Material for the task:
------------------------------------------------------------

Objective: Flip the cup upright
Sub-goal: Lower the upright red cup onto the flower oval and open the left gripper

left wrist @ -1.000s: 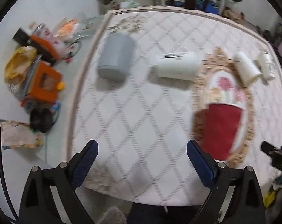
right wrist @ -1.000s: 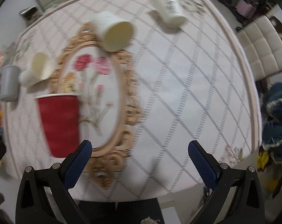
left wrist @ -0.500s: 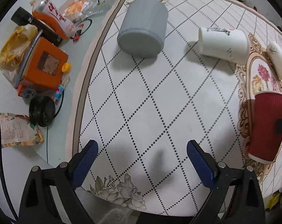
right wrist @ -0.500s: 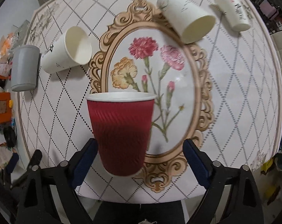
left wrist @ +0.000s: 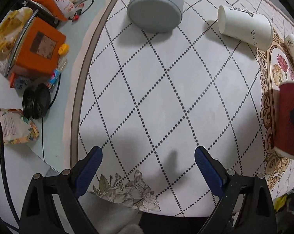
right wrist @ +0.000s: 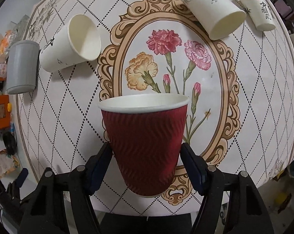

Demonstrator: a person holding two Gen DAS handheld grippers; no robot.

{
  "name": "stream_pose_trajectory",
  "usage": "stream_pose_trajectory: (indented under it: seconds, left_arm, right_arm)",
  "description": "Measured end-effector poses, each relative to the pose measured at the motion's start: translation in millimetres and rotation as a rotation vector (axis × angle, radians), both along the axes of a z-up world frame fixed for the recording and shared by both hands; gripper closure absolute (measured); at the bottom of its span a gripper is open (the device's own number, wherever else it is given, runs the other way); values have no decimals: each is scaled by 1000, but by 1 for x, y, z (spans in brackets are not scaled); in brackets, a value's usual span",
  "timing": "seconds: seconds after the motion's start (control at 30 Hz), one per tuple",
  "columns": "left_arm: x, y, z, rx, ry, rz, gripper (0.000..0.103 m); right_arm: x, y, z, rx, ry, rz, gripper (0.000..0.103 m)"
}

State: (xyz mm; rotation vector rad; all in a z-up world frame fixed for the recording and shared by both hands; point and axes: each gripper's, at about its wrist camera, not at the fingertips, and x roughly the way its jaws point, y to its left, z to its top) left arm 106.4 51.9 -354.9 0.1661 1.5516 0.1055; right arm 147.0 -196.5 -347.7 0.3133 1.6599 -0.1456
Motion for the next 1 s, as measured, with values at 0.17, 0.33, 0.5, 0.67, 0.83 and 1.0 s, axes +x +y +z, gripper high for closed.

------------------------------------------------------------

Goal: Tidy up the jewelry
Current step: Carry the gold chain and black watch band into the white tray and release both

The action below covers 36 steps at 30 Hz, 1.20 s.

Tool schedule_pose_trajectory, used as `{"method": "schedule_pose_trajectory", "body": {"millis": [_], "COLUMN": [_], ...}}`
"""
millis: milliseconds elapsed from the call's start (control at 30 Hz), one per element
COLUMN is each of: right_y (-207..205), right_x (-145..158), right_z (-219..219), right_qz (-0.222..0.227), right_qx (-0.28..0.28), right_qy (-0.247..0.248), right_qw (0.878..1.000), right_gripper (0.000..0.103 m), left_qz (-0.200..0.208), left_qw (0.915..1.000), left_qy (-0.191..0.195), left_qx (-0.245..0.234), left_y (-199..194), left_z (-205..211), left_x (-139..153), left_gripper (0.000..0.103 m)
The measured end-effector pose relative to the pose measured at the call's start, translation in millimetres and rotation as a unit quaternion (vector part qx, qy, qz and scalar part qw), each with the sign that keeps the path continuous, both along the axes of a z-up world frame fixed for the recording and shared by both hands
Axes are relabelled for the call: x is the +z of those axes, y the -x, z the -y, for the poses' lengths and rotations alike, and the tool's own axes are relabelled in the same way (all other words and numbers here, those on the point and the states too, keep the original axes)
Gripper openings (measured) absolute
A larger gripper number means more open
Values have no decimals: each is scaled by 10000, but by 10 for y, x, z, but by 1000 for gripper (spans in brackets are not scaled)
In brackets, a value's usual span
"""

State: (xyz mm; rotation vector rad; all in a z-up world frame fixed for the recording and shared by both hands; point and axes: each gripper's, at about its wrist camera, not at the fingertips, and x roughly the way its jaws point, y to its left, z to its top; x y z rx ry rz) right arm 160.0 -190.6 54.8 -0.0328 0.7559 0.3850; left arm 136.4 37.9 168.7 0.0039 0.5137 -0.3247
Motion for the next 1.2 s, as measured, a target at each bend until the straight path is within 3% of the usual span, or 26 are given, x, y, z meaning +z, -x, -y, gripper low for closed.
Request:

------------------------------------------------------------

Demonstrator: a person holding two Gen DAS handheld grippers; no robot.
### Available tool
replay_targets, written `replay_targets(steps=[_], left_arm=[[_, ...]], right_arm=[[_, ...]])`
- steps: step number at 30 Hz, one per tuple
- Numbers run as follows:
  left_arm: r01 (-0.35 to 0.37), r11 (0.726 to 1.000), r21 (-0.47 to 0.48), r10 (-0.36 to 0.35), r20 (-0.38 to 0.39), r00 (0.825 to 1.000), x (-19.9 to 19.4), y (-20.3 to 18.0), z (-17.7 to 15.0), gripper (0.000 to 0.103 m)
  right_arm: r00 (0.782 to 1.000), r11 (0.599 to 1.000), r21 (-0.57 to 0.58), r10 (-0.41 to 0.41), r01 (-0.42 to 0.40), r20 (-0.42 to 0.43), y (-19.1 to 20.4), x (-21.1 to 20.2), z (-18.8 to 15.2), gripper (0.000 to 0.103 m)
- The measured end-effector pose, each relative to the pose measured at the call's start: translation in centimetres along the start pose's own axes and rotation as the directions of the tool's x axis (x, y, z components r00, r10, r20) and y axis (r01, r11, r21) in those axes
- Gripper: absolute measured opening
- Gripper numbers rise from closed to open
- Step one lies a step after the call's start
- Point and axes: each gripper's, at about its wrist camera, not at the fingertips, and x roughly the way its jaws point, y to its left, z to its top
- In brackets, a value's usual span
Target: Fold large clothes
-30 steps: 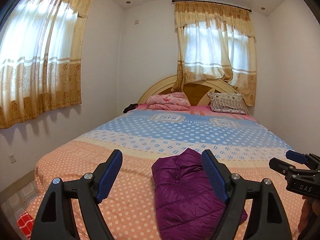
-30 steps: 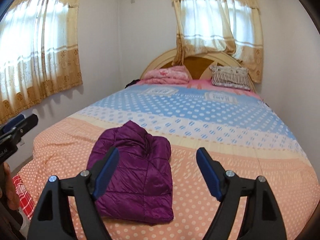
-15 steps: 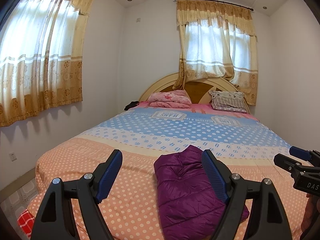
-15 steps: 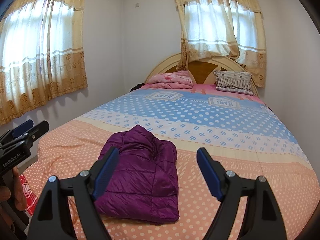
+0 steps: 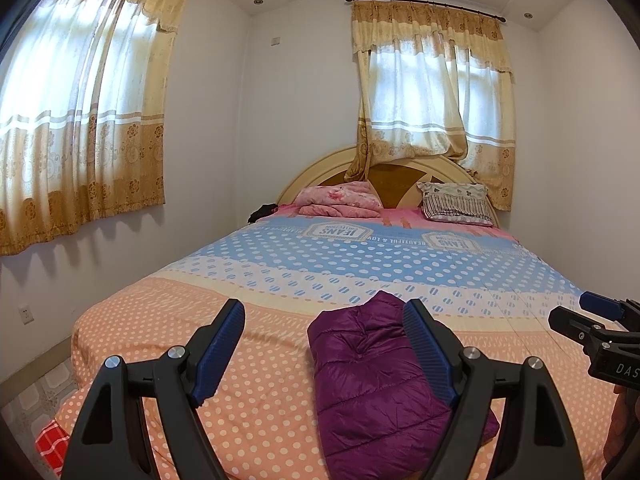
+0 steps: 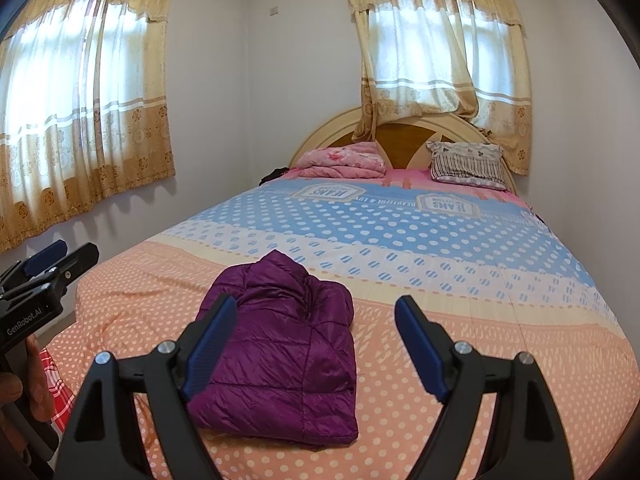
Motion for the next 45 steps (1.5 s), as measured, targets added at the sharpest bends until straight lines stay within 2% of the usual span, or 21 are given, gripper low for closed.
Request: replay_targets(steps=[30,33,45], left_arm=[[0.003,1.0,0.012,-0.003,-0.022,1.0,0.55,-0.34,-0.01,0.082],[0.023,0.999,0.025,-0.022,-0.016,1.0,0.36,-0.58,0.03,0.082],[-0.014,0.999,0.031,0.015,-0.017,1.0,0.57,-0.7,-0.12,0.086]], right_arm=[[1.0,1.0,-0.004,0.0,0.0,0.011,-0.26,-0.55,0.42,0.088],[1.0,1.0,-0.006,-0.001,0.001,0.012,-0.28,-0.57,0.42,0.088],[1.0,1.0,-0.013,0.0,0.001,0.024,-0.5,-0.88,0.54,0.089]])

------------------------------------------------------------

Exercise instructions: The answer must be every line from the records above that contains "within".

Answer to this task:
Motion for the next 1.2 s, as measured, a target at each bend until the straight path is within 3% of the usual span, or 26 are given, x, y, z meaning +z, -x, -y, gripper low for closed.
Motion for the next 45 steps (1.5 s), as measured, targets added at the sharpest bends until straight lines stay within 2% of the usual span, or 21 are given, gripper low for closed.

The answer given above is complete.